そして、まだあるのです。その時、キャシーと一緒にいた人が、日本人で、ミスター・タラという人だそうです。ミスター・タラ、どう思いますか?
「タラ? タラ!! まさか修道館大学山岳部の?」
「ミスター・タラ」ってひょっとしてあの時の多良さんではないでしょうか。そんな気がします。
「多良さんは確かにヒマラヤに縁のある人だが・・・拳法部の山口さんもネパールにいた。どうして彼らがネパールで次々と・・・」神田は「出会うのだろう」という言葉を飲み込んだ。
この時、神田も咲姫も、新聞部部長だった神代までもがネパールにいて、キャシーや多良と知己になっていることなど想像だにしなかった。

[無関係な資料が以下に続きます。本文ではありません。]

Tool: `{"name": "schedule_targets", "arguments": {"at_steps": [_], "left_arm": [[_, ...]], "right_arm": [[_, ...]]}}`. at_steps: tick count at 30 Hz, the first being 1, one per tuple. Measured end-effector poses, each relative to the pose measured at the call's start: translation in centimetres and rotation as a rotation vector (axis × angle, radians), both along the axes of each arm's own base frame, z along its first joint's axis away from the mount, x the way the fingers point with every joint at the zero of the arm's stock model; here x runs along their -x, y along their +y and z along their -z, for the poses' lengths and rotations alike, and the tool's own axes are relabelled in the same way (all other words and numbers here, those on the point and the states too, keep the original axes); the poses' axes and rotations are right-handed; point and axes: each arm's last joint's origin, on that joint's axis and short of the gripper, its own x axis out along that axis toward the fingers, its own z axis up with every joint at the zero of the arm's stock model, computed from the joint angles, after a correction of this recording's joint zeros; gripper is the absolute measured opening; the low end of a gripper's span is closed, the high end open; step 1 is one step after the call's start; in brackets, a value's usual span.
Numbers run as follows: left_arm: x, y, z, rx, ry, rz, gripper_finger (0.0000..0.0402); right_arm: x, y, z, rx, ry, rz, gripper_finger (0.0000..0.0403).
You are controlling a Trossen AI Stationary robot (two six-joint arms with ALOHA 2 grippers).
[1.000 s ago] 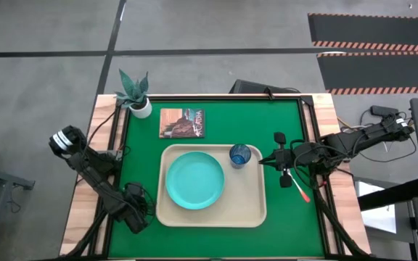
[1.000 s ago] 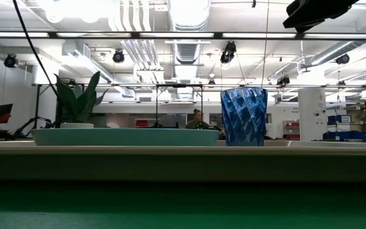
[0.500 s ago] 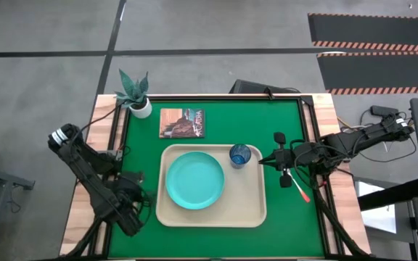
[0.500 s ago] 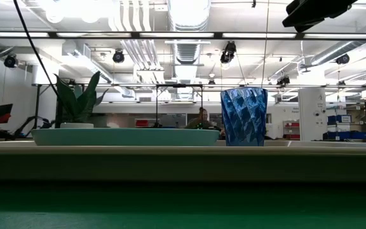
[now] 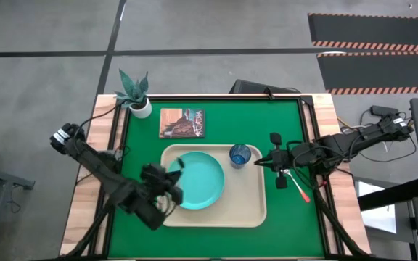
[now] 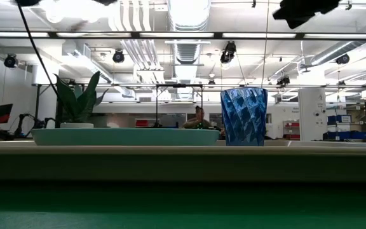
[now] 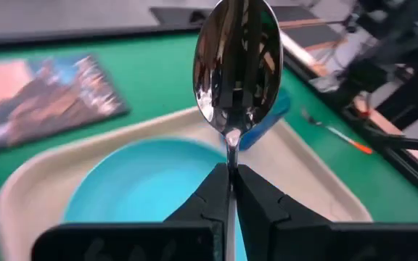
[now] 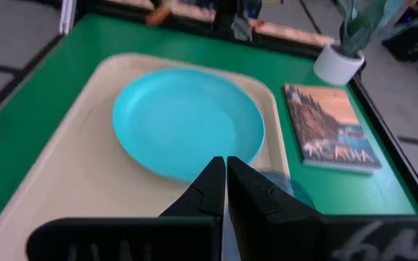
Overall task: Pick and place plate/cup/fork/spoon on tray
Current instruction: Put the orange spoon in the right corner of the serving tray
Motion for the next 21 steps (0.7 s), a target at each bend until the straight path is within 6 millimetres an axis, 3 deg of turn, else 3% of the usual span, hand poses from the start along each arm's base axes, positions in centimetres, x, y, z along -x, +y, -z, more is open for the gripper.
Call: {"name": "schedule_targets", "arguments": {"at_steps": [6, 12, 18, 21], "left_arm": [[-4.5, 1.2, -2.0, -0.19, -0.04, 0.13, 0.0002], [-6.6, 1.9, -3.1, -0.39, -0.068, 0.199, 0.0002], [-7.2, 2.3, -1.2, -0.449, -0.094, 0.192, 0.0002], [-7.5, 2.4, 0.5, -0.47, -0.071, 0.147, 0.0002]], "right_arm": [[-1.2, 0.3, -0.4, -0.03, -0.091, 0.029, 0.0009], [-2.8, 0.8, -0.4, -0.055, -0.166, 0.03, 0.0021], [-5.3, 1.6, 0.0, -0.031, -0.278, 0.026, 0.0067], [-6.4, 1.6, 0.0, 0.014, -0.352, 0.118, 0.0095]]}}
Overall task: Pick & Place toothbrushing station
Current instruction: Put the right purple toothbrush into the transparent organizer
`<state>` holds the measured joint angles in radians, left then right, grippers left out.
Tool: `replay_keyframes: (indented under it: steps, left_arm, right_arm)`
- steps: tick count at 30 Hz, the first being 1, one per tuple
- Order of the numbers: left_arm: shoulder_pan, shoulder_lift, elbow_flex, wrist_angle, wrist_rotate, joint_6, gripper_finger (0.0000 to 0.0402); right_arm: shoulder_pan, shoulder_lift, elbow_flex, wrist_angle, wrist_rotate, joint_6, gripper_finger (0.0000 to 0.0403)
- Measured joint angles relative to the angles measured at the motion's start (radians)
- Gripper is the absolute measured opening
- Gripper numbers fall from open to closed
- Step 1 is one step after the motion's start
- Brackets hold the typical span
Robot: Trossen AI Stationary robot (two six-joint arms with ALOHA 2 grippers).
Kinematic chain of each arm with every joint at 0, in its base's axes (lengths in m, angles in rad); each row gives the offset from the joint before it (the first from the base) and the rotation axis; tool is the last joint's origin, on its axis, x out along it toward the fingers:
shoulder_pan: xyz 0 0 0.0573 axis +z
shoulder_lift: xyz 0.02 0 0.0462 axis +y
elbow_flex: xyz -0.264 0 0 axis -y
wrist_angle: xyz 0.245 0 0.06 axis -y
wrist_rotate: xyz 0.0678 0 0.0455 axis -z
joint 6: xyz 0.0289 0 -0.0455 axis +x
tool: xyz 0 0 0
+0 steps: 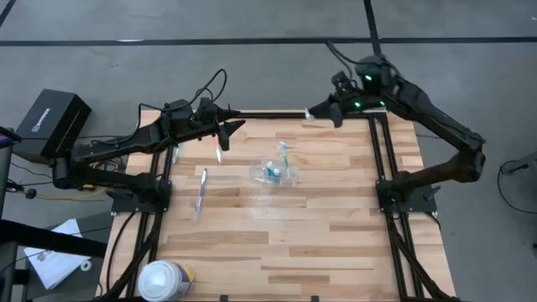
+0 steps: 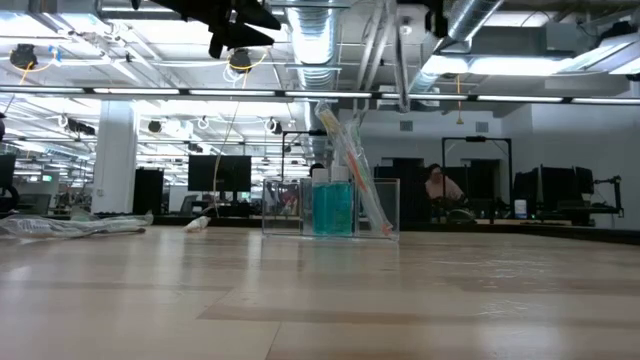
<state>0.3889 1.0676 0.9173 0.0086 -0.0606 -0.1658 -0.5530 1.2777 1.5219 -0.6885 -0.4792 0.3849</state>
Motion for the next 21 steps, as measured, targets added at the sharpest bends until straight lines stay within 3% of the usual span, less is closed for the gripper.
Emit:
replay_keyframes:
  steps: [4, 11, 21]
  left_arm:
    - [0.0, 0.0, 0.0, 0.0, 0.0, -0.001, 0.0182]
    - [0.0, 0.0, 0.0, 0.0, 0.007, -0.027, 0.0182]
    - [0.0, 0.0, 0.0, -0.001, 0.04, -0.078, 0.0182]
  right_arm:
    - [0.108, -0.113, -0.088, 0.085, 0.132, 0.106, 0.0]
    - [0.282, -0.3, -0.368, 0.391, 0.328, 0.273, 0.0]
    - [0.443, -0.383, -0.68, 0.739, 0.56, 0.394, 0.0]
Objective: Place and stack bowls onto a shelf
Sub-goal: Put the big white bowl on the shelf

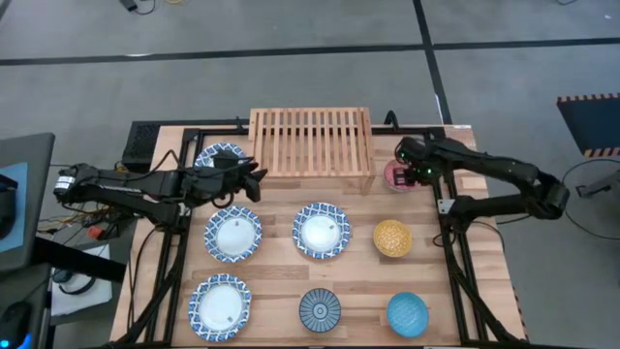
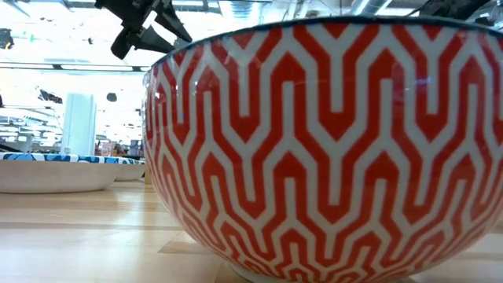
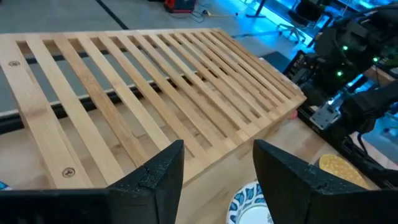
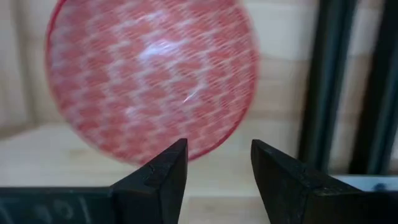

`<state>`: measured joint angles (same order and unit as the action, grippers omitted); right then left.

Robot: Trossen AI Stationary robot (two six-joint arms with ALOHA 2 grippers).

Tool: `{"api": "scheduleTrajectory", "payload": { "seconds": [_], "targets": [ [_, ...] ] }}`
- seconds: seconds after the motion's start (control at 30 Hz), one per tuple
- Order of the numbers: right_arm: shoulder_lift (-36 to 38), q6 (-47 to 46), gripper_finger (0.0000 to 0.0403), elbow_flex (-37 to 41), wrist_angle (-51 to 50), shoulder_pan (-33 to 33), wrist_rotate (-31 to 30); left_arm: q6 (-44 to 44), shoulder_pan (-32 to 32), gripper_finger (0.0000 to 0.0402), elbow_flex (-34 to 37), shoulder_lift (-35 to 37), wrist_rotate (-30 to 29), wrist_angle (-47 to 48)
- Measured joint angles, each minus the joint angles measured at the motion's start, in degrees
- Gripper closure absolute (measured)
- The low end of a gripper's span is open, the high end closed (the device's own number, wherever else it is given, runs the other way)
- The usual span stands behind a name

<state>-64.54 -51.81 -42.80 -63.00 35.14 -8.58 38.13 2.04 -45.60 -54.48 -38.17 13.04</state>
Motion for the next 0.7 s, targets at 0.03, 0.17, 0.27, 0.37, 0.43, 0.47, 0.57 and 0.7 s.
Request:
{"api": "scheduleTrajectory", "payload": {
  "seconds": [0.03,0.17,0.27,0.37,0.43,0.47,0.57,0.7],
  "targets": [
    [0.08,-0.99,0.0206,0.00,0.23,-1.33,-0.02,0.00,0.00,0.0227,0.00,0.00,0.24,-0.02],
    [0.10,-4.40,0.0214,-0.03,0.47,-5.84,-0.13,0.37,0.00,0.0228,0.00,0.00,0.61,1.31],
    [0.10,-5.35,0.0215,-0.03,0.45,-8.27,-0.19,6.38,0.20,0.0228,0.00,-0.03,3.46,8.93],
    [0.11,-6.39,0.0215,-0.03,0.42,-10.05,-0.30,16.68,1.85,0.0228,0.02,-1.38,7.77,21.74],
    [0.50,-6.92,0.0215,-0.03,0.50,-11.00,-0.32,22.29,3.37,0.0228,0.07,-2.37,9.46,29.64],
    [0.66,-6.95,0.0215,-0.04,0.73,-11.41,-0.32,24.69,3.84,0.0228,0.07,-2.67,10.15,32.50],
    [1.07,-6.86,0.0215,-0.24,2.29,-12.34,0.88,29.09,4.14,0.0228,0.07,-3.65,13.44,39.56],
    [1.96,-5.31,0.0215,-3.81,2.21,-13.16,1.30,32.19,3.08,0.0228,0.17,-4.38,18.70,46.04]
  ]
}}
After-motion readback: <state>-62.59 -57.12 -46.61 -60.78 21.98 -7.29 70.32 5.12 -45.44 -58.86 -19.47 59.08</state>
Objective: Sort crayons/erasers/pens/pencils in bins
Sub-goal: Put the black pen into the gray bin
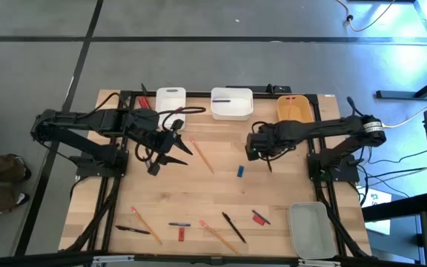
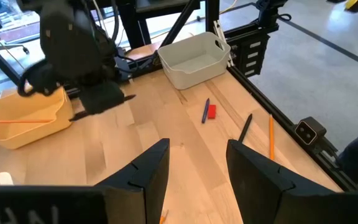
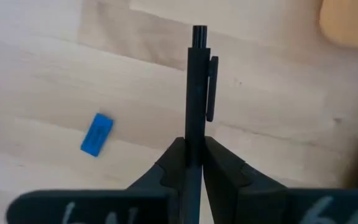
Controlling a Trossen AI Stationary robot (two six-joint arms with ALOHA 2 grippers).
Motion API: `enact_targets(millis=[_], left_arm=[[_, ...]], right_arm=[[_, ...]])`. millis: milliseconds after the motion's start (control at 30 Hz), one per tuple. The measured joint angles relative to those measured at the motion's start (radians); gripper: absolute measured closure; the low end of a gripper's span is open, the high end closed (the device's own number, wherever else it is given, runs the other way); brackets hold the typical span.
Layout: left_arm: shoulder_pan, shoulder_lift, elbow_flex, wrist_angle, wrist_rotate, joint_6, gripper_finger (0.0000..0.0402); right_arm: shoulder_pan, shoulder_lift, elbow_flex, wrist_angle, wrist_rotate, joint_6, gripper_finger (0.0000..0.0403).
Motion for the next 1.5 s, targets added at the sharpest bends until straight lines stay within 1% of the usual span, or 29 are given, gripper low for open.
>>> enact_targets(millis=[100, 200, 367, 467, 533, 767, 967, 1133, 1333, 1500], left_arm=[[0.0, 0.0, 0.0, 0.0, -0.006, -0.002, 0.025], [0.0, 0.0, 0.0, 0.0, -0.048, -0.025, 0.025], [0.0, 0.0, 0.0, 0.0, -0.089, -0.046, 0.025], [0.0, 0.0, 0.0, 0.002, -0.09, -0.046, 0.025], [0.0, 0.0, 0.0, 0.006, -0.09, -0.05, 0.025], [0.0, 0.0, 0.0, 0.041, -0.091, -0.068, 0.025], [0.0, 0.0, 0.0, 0.066, -0.091, -0.069, 0.025], [0.0, 0.017, 0.0, 0.119, -0.087, -0.069, 0.025], [0.0, 0.077, 0.0, 0.173, -0.073, -0.068, 0.025], [0.0, 0.136, 0.0, 0.215, -0.071, -0.052, 0.025]], right_arm=[[0.033, -0.001, 0.051, -0.015, 0.015, -0.027, 0.0357], [0.066, -0.001, 0.096, -0.028, 0.013, -0.059, 0.0356], [0.12, -0.001, 0.153, -0.09, -0.02, -0.06, 0.0356], [0.16, -0.001, 0.166, -0.138, -0.027, -0.032, 0.0356], [0.186, -0.001, 0.172, -0.158, -0.054, 0.0, 0.0356], [0.298, -0.001, 0.172, -0.167, -0.129, 0.085, 0.0356], [0.406, -0.001, 0.172, -0.167, -0.182, 0.2, 0.0356], [0.5, -0.001, 0.172, -0.172, -0.23, 0.333, 0.0356], [0.621, -0.001, 0.172, -0.175, -0.284, 0.531, 0.0356], [0.73, -0.002, 0.172, -0.171, -0.293, 0.717, 0.0356]])
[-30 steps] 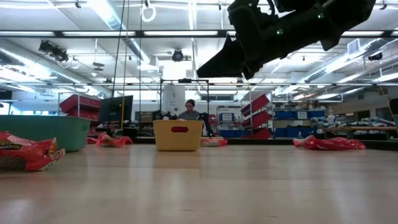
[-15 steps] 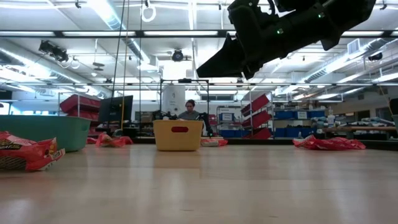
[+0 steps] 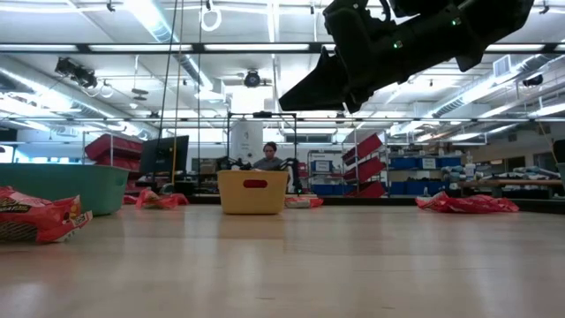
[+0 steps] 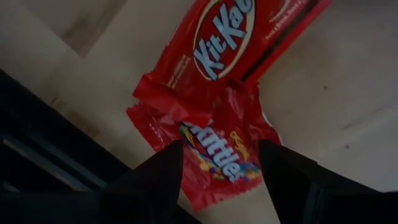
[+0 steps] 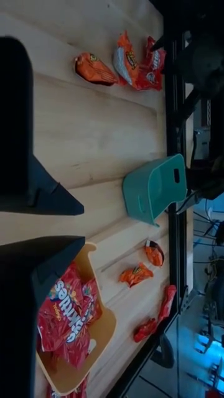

わたしは来年にはネパールへ行くつもりです。行かなければならないと強く感じるのです。木野花咲姫としてでなく、木野花咲姫として。
神田君もご一緒出来たら、と思います。山口さんもきっと喜ばれると思います。
咲姫のこの言葉を聞くと、神田は右手でみぞおちあたりのシャツを掴んだ。「山口さん、ネパールのどこに眠っているのか・・・。それに、何故ネパールで? 宝物館に保管されていた「鉄の棒」を、大男が盗み出して以来、俺の周りには次々とおかしなことが起きる」
以前お話したように、熱田神宮様にお祀りされていた「鉄の棒」は明治天皇様の勅命を受けた、時の内閣総理大臣、山県有朋の蜜命により、エルトゥールル号の乗組員をオスマントルコへ送り返す途中、寄港地のインドからネパールへと持ち込まれました。
私は、残りの2本の鉄の棒は、神田君が出会った大男によって、すでにネパール国内に持ち込まれているものと思います。
でも、これまでの経緯から推測しても、中国は三本の鉄の棒が揃うことを望んでいないようです。
「確かに、彼らは日本にある鉄の棒を力ずくで奪おうとした。明らかに中国という国家が絡んでいるとしか思えない。どうして?」
宮島には、観光客で賑わう表参道の1本内側に「町屋通り」と呼ばれる通りがある。土産物屋が建ち並ぶ「表参道」と違って、「町屋通り」は、昔ながらの風情が残る旧家が並び、今は宮島の下町散策コースとして人気がある。今でこそ、観光客の姿も見かけられるようになったが、以前は、食料品店や衣料品店などが並ぶ宮島島民の生活通りであった。
神田の家は、その通りの中ほどにある。通りに面した1階は、以前は父親の作業場になっていた。父親は宮島細工の職人であったが、数年前に亡くなり、今では作業場の半分は普段使わない日用品を保管する納戸になっている。隅のシートの下には父親の使っていた木を削る「ろくろ」と年季の入った木製の道具箱が3箱積み上げられている。その道具箱の中には何十種類ものカンナやノミが入っている。
父親は生真面目な性格で、1日の終りには必ずその日使った道具の刃を研いでいた。
神田は幼い頃、父親の仕事が「刃研ぎ」で終わることが分かるようになると、父親のそばに行き座り込んでその作業をじっと見ていた。
「この刃はのー、出雲の鋼じゃ。出雲の鉄は日本一じゃけえのー」と、神田が父親の近くに座る度に自慢げに言っていたことを今日はふと思い出した。
作業場を通り抜けると奥にある台所に声をかけて二階に上がった。そして、書斎の机の上のパソコンのスイッチを入れ、そのまま窓に向かい、窓越しにライトアップされた朱の大鳥居を見、窓を10cmほど開けて冷たい風を部屋に入れた。ジャージの上下に着替え、綿入りの半纏を羽織るとパソコンの前のチェアーに座った。
神田は事務所から転送したメールを開き、窓からの風で顔を冷やしながら、咲姫からのメールを読み返した。
「一体どういうことなんだろう?」神田の顔の火照りは大野灘の潮気を含んだ冷たい風でも治まらなかった。
「大男や中国、彼らは何の目的で鉄の棒を手に入れようとしているのだろう?」
咲姫のメールの最後はこう結んであった。
「神田君、このままで行くと、ネパールで大変なことが起きる気がします」
神田は、これまでの咲姫の予感は全て当たっていることを思った。顔の火照りは一気に引いた。